The Church of Our Lady & St Alphege is a Roman Catholic church located in the Oldfield Park suburb of Bath, Somerset. The church was built between 1927 and 1929 to the designs of Sir Giles Gilbert Scott, the architect of Liverpool Cathedral. The church is modelled on the Early Christian basilica of Santa Maria in Cosmedin, Rome. It is a Grade II* listed building.

The exterior is Romanesque, of Bath Stone rubble. A three-arched loggia with Byzantine columns and capitals surrounds it. The red roof tiles were imported from Lombardy. The full-height campanile intended by Scott was not built, due to fears over the strength of the foundations.

The interior columns have capitals with figurative carvings by William Drinkwater Gough. Those on the columns on the north side depict scenes from the life of the Virgin Mary, those on the columns on the south, scenes from the life of St Alphege and those supporting the choir and organ loft on the west end show persons associated with the church, including Scott himself.

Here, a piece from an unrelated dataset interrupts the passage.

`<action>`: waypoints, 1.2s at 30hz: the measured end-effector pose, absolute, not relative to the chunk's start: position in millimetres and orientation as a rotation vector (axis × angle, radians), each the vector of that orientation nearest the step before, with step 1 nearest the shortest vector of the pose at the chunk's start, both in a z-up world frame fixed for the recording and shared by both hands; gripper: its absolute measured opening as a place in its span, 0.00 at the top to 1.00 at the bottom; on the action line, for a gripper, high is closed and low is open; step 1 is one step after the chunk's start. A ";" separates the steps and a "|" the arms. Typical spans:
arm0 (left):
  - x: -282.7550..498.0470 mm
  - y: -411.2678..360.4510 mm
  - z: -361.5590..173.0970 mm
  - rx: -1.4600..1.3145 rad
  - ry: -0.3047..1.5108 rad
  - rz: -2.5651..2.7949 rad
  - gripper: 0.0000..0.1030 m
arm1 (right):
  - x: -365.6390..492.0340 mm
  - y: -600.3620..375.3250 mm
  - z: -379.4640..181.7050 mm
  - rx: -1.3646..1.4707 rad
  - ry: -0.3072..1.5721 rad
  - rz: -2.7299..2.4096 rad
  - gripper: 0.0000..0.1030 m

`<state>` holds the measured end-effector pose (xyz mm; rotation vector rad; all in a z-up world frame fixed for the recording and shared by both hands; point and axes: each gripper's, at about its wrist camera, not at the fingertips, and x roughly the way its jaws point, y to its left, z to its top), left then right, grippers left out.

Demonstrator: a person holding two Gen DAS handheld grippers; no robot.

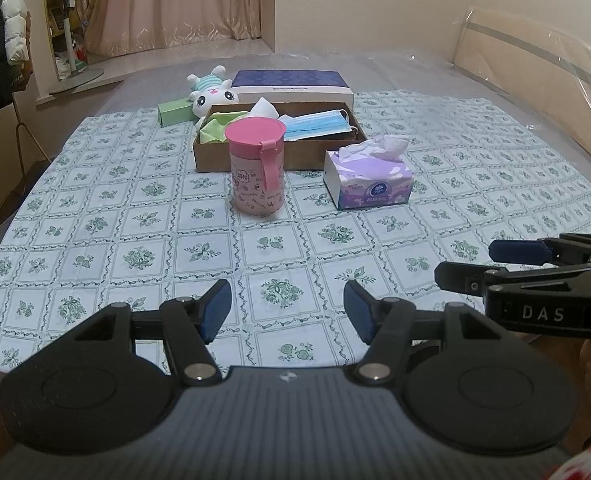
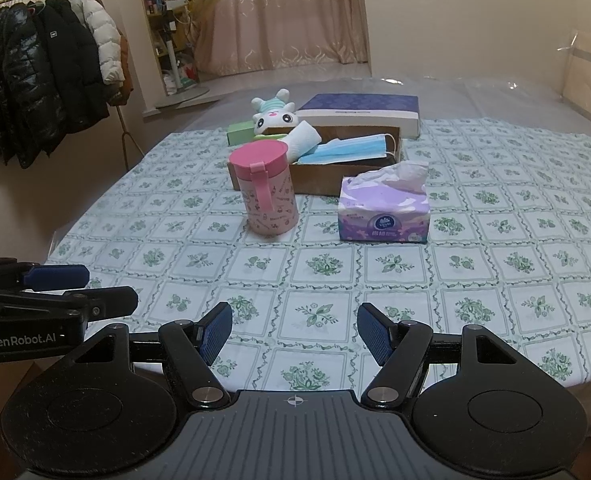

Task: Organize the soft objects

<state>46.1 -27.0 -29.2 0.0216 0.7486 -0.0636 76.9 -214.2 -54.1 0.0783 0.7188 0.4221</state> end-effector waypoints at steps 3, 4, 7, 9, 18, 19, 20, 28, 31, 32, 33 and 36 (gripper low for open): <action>46.1 -27.0 -28.8 0.021 0.748 -0.064 0.42 | 76.9 -214.0 -53.9 0.078 0.719 0.422 0.33; 46.5 -27.2 -28.4 0.022 0.747 -0.063 0.42 | 76.7 -214.0 -54.0 0.078 0.718 0.421 0.33; 46.6 -27.1 -27.8 0.020 0.745 -0.065 0.42 | 77.0 -213.9 -53.5 0.078 0.718 0.422 0.33; 46.3 -27.0 -27.6 0.020 0.744 -0.066 0.42 | 77.0 -213.8 -53.6 0.077 0.717 0.422 0.33; 45.8 -25.4 -26.4 0.020 0.740 -0.062 0.42 | 80.0 -212.5 -49.7 0.075 0.714 0.427 0.33; 45.5 -24.9 -26.3 0.020 0.739 -0.062 0.42 | 80.7 -212.2 -49.0 0.075 0.714 0.427 0.33; 45.8 -25.0 -26.0 0.020 0.739 -0.061 0.42 | 79.9 -212.3 -49.6 0.075 0.714 0.427 0.33; 45.6 -24.0 -25.8 0.020 0.737 -0.063 0.42 | 79.6 -212.0 -50.0 0.075 0.713 0.426 0.33; 45.7 -24.1 -25.7 0.019 0.737 -0.061 0.42 | 80.4 -211.6 -49.2 0.074 0.713 0.427 0.33; 45.5 -24.1 -25.9 0.019 0.736 -0.061 0.42 | 80.4 -211.5 -49.2 0.074 0.713 0.428 0.33; 45.8 -24.0 -25.9 0.018 0.737 -0.061 0.42 | 80.9 -211.3 -49.0 0.074 0.713 0.428 0.33; 45.8 -24.0 -25.9 0.018 0.737 -0.062 0.42 | 81.2 -211.2 -48.8 0.075 0.714 0.428 0.33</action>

Scott wrote of the church, "It has always been one of my favourite works." Relatively unknown since its construction, the church was overlooked by Sir Nikolaus Pevsner in his 1958 North Somerset and Bristol edition of The Buildings of England. Its importance as an "accomplished composition by (a) nationally-renowned architect" was recognised in 2010 when its listed building status was upgraded to Grade II*. Michael Forsyth in the Pevsner Architectural Guide to Bath describes it as a building that "cannot fail to astonish and delight."